University of Sydney
Professor of Physical Activity, Lifestyle, and Population Health

Emmanuel completed a PhD on physical activity and childhood obesity at the University of Bristol (UK). Between 2003 and 2014 he was based at University College London where he initially led the development and implementation of physical activity measures in large-scale nationwide epidemiological surveillance studies. He was subsequently awarded a Postgraduate Fellowship Award (2007) and a Career Development Fellowship (2011) by the National Institute for Health Research to studying the influence of physical activity, sedentary behaviour, and cardiorespiratory fitness on cardiometabolic and mortality. He joined the University of Sydney as an Associate Professor of Exercise, Health, and Physical Activity in early 2014, currently he is a National Health and Medical Research Council Senior Research Fellow at Charles Perkins Centre and the School of Public Health.

Emmanuel leads a research program of epidemiologic and interventional research investigating how lifestyles and health related behaviours (physical activity, sedentary behaviour, screen time, alcohol consumption, sleep, dog ownership) influence cardiometabolic health, mental wellbeing and mortality risk; and how the socioeconomic environment influences these lifestyle health behaviours and their health effects.

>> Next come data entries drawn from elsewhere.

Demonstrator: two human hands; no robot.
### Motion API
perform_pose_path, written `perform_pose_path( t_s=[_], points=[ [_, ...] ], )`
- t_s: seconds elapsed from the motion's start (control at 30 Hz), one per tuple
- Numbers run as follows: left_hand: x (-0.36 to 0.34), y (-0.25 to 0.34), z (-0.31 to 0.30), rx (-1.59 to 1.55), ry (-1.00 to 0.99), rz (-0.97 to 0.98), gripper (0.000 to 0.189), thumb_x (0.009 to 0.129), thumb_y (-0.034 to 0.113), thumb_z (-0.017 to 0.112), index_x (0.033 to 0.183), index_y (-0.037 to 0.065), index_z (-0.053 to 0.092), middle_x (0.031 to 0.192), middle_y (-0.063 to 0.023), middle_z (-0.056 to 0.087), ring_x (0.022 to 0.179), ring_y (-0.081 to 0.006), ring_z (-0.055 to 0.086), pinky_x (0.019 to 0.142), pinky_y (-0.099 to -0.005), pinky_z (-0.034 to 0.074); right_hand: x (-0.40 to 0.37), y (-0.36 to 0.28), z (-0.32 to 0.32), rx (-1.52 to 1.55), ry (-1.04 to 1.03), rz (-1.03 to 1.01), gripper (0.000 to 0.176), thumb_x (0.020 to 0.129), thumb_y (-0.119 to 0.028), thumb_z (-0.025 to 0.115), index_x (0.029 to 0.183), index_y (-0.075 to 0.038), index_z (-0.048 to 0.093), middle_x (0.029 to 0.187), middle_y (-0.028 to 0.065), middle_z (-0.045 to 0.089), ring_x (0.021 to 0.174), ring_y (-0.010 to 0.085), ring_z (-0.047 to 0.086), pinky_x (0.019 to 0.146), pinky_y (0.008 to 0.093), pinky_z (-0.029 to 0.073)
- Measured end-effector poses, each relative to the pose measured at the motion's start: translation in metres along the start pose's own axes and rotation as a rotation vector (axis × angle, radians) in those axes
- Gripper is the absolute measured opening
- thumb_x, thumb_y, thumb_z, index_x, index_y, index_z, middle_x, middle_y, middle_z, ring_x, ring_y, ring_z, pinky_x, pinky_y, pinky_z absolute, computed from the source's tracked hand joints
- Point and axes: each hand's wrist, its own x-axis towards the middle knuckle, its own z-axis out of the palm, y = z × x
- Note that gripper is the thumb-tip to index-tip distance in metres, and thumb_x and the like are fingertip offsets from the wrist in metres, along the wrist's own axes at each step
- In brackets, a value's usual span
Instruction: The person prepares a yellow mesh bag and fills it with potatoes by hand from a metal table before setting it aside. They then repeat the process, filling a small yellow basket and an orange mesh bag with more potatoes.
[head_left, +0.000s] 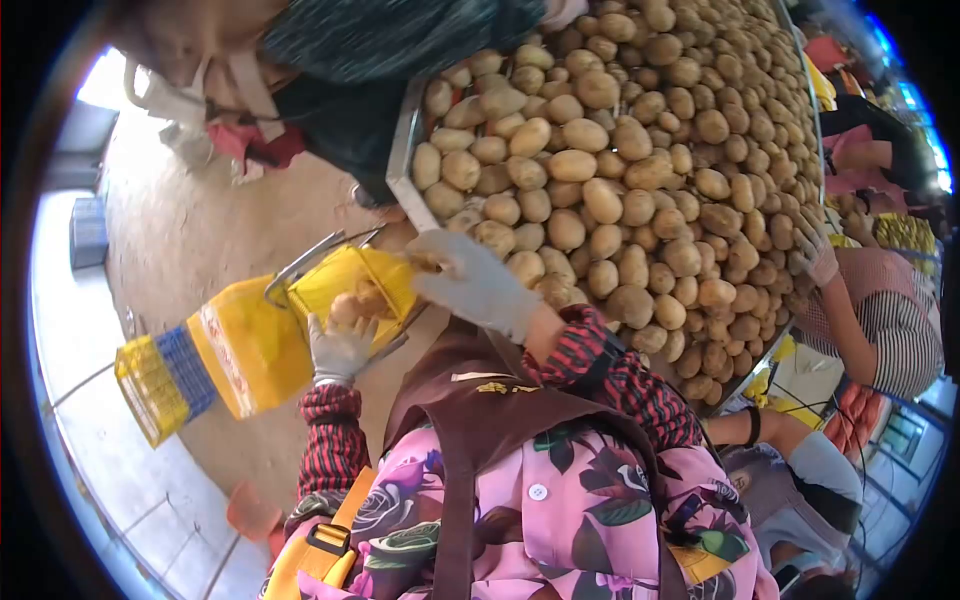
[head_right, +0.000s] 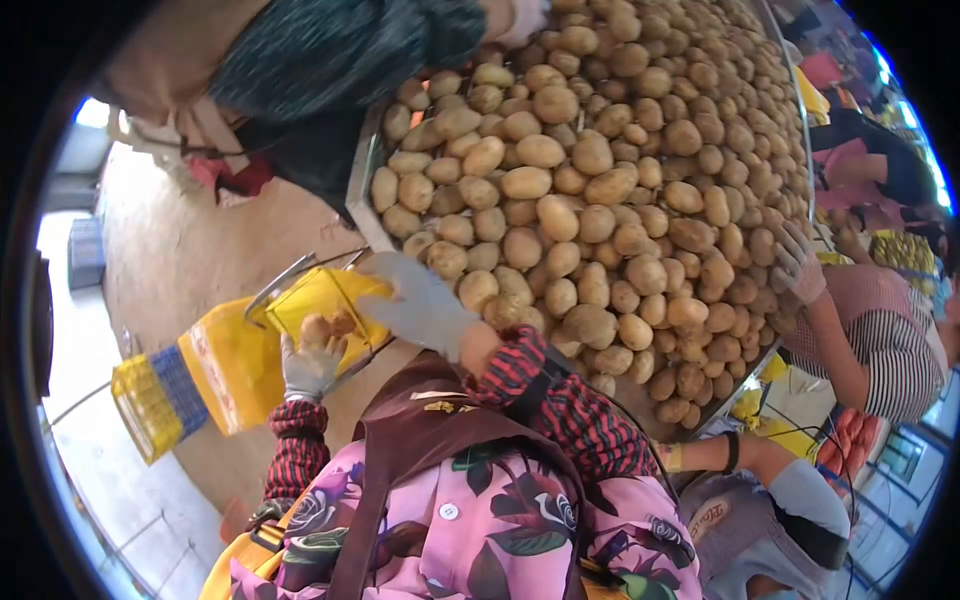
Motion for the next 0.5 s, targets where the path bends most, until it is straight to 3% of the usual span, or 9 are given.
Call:
perform_pose_path(
  t_s=[0.03,0.07,0.1,0.17,0.27,0.33,0.4,0.47,0.5],
  points=[
    [0.002,0.001,0.002,0.032,-0.025,0.023,0.071,0.095,0.059,0.053,0.148,0.015,0.036,0.147,-0.018,0.036,0.132,-0.0354,0.041,0.11,-0.048,0.038,-0.003,-0.009,-0.02,-0.01,0.115,0.002,0.032,0.082,-0.02,0.071,0.109,-0.005,0.064,0.106,0.012,0.063,0.1,0.0288,0.061,0.088,0.0397,0.049],
    [0.016,0.004,-0.006,-0.008,0.284,0.085,0.056,0.096,0.049,0.057,0.136,0.012,0.049,0.129,-0.013,0.054,0.117,-0.0304,0.052,0.102,-0.0427,0.044,0.0,-0.014,-0.051,-0.314,0.217,-0.179,0.032,0.079,-0.017,0.07,0.108,-0.005,0.064,0.104,0.0134,0.062,0.1,0.0324,0.059,0.087,0.0406,0.048],
    [0.02,0.001,0.001,-0.002,0.276,0.079,0.056,0.096,0.049,0.057,0.136,0.012,0.049,0.129,-0.013,0.054,0.117,-0.0304,0.052,0.102,-0.0427,0.044,0.001,-0.02,-0.085,-0.438,0.202,-0.123,0.036,0.08,-0.025,0.072,0.11,-0.006,0.064,0.116,0.0173,0.06,0.108,0.0388,0.056,0.093,0.0431,0.047],
    [0.038,-0.008,0.026,0.684,0.422,0.38,0.041,0.098,0.036,0.059,0.129,0.01,0.054,0.116,-0.0091,0.061,0.101,-0.0266,0.059,0.093,-0.038,0.047,-0.005,-0.011,-0.133,-0.903,0.483,-0.2,0.036,0.078,-0.027,0.072,0.109,-0.01,0.064,0.121,0.0144,0.059,0.116,0.0386,0.052,0.098,0.0498,0.042],
    [0.016,-0.045,0.165,1.485,-0.298,0.997,0.031,0.097,0.017,0.057,0.126,0.003,0.058,0.119,-0.0104,0.063,0.107,-0.0221,0.062,0.092,-0.0326,0.049,-0.037,0.02,-0.195,-1.153,0.488,-0.023,0.037,0.079,-0.032,0.07,0.11,-0.012,0.067,0.126,0.0123,0.059,0.121,0.0363,0.051,0.103,0.0509,0.036],
    [-0.02,-0.094,0.283,1.242,-0.626,0.713,0.036,0.091,0.015,0.062,0.124,0.002,0.059,0.121,-0.0161,0.062,0.113,-0.0304,0.06,0.098,-0.037,0.048,-0.05,0.029,-0.227,-1.105,0.528,0.033,0.034,0.079,-0.033,0.07,0.104,-0.01,0.069,0.121,0.0135,0.062,0.116,0.0358,0.054,0.101,0.0492,0.039],
    [0.008,-0.131,0.365,1.542,-0.908,1.272,0.049,0.089,0.018,0.067,0.134,0.006,0.055,0.126,-0.022,0.059,0.12,-0.0347,0.056,0.102,-0.0373,0.045,-0.058,0.039,-0.256,-1.065,0.571,0.09,0.033,0.08,-0.034,0.07,0.099,-0.007,0.07,0.115,0.0147,0.064,0.111,0.0353,0.058,0.098,0.0476,0.042],
    [0.046,-0.165,0.434,1.754,-0.896,1.357,0.061,0.085,0.022,0.071,0.141,0.012,0.049,0.138,-0.0259,0.05,0.13,-0.0418,0.049,0.107,-0.0439,0.041,-0.06,0.04,-0.278,-0.796,0.566,0.51,0.03,0.081,-0.032,0.069,0.093,-0.004,0.07,0.103,0.0173,0.066,0.098,0.0369,0.063,0.089,0.0441,0.048],
    [0.069,-0.175,0.456,1.74,-0.916,1.363,0.061,0.085,0.022,0.071,0.141,0.012,0.049,0.138,-0.0259,0.05,0.13,-0.0418,0.049,0.107,-0.0439,0.041,-0.056,0.036,-0.287,-0.807,0.583,0.512,0.03,0.081,-0.032,0.069,0.093,-0.004,0.07,0.103,0.0173,0.066,0.098,0.0369,0.063,0.089,0.0441,0.048]
  ],
)
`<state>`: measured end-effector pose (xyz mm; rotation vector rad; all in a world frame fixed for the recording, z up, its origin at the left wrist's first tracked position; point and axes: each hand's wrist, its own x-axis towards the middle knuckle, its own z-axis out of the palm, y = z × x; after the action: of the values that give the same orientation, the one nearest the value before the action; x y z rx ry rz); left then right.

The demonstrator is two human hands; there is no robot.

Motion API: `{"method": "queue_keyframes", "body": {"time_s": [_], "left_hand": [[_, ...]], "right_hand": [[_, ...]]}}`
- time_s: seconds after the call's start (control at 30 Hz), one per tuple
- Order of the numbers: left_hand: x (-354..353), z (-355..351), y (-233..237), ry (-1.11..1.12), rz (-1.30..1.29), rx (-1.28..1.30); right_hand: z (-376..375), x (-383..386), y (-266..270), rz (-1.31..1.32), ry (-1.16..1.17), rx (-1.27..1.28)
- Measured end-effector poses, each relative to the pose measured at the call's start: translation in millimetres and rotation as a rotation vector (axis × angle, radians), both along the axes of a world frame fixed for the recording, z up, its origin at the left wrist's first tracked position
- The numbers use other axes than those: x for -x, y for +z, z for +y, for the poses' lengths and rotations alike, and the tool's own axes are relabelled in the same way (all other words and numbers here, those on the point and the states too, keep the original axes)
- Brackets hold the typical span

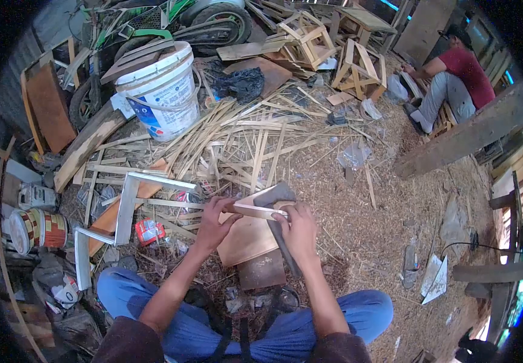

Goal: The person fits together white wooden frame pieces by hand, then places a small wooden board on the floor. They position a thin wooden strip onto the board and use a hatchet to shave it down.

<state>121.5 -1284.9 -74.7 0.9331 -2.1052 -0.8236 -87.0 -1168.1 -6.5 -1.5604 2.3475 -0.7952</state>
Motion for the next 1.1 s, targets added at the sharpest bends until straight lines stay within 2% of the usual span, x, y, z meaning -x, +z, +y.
{"method": "queue_keyframes", "body": {"time_s": [0.13, 0.2, 0.4, 0.53, 0.73, 0.83, 0.9, 0.93, 1.0, 1.03, 1.07, 1.1], "left_hand": [[-1.1, -2.8, -1.0, 0.014, 0.013, 0.033], [4.2, -1.6, -0.6, 0.052, 0.132, -0.045], [7.9, -0.8, 3.6, 0.043, 0.179, -0.214], [9.1, -1.9, 0.0, 0.072, 0.193, -0.167], [6.8, -4.6, -9.9, 0.050, 0.244, -0.156], [0.3, -5.9, -15.4, 0.044, 0.170, -0.112], [-7.9, -5.4, -24.0, 0.021, 0.087, -0.288], [-11.8, -3.2, -29.0, 0.048, 0.074, -0.289], [-19.8, -2.1, -37.3, 0.102, -0.044, -0.126], [-27.8, -3.0, -40.7, 0.103, -0.076, -0.154], [-37.0, -4.8, -44.0, 0.115, -0.084, -0.157], [-48.4, -7.5, -48.7, 0.114, -0.156, -0.152]], "right_hand": [[-0.3, -3.4, -2.1, -0.039, 0.038, 0.008], [-1.5, -5.8, 0.0, -0.066, 0.027, 0.054], [-0.9, -6.5, -0.2, -0.135, 0.013, -0.018], [1.1, -11.3, -4.7, -0.084, 0.105, 0.026], [0.4, -12.5, -13.0, -0.100, 0.142, -0.044], [-1.2, -13.4, -17.7, -0.183, 0.160, -0.104], [-4.0, -15.2, -21.3, -0.264, 0.160, -0.114], [-4.8, -16.0, -29.4, -0.279, 0.185, -0.118], [-10.9, -18.6, -49.9, -0.442, 0.069, -0.142], [-15.9, -21.5, -49.7, -0.524, 0.013, -0.240], [-19.7, -21.9, -63.6, -0.531, 0.025, -0.245], [-28.2, -27.4, -72.7, -0.547, 0.082, -0.104]]}}
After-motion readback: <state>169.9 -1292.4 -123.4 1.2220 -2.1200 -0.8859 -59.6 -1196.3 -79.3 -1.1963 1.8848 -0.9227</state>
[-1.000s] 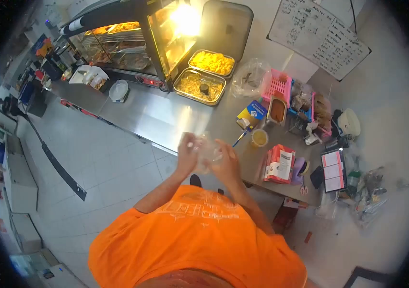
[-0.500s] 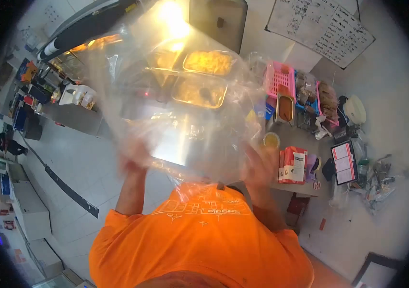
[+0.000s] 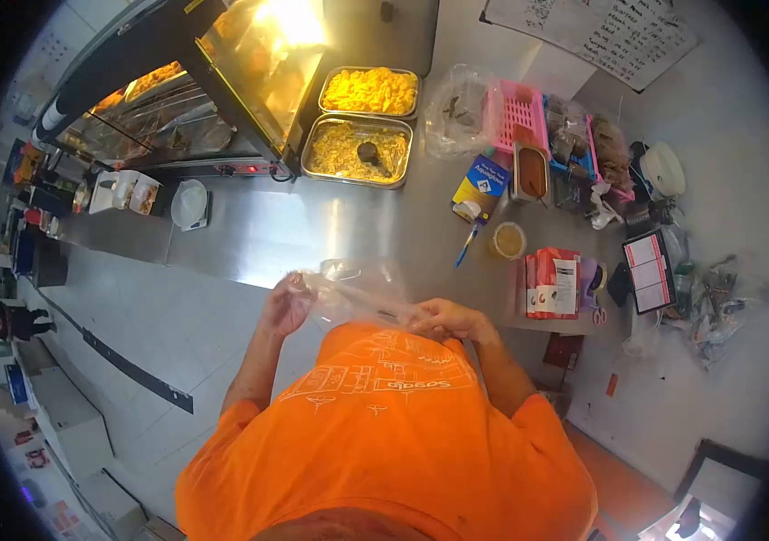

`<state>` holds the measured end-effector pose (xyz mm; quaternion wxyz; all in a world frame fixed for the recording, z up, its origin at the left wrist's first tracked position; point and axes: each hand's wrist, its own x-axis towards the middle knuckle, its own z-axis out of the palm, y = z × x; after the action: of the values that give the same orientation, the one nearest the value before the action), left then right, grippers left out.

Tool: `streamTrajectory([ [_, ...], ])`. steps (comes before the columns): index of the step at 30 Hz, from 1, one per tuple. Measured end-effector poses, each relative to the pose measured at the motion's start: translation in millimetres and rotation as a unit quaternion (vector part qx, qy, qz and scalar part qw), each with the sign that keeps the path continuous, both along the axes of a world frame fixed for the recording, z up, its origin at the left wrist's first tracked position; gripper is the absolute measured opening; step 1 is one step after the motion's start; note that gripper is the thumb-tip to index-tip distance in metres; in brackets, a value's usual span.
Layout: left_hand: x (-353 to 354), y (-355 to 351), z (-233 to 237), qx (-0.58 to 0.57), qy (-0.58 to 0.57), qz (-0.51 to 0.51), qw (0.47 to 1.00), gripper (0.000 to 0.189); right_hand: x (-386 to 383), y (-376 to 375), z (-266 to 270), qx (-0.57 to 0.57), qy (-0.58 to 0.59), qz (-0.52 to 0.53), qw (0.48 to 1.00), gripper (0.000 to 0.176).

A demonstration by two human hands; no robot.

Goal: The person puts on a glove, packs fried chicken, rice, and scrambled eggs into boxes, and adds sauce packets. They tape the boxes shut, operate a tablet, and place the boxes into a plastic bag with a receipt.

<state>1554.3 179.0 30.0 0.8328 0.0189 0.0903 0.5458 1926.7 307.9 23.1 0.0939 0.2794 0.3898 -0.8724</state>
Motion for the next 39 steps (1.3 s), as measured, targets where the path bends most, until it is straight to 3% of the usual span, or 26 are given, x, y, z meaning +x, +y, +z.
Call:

He is the leader of the Charles Perkins Centre project nodes on Incidental Physical Activity and Sedentary Behaviour; and Dog Ownership and Human Health. He leads numerous international collaborations involving major epidemiologic cohorts such as the 1970 British Birth Cohort, Whitehall II, 45 and Up, the Health Survey for England, and the UK Biobank. He has published extensively in all leading epidemiology, preventive medicine, and exercise journals as well as in major medical, cardiology and multidisciplinary journals such as BMJ, JAMA Internal Medicine, JAMA Psychiatry, Proceedings of the National Academy of Sciences, and the Journal of the American College of Cardiology. He has received funding from numerous major UK, Australian and international funders. His work is regularly featured in Australian and international TV, radio, and print and online media.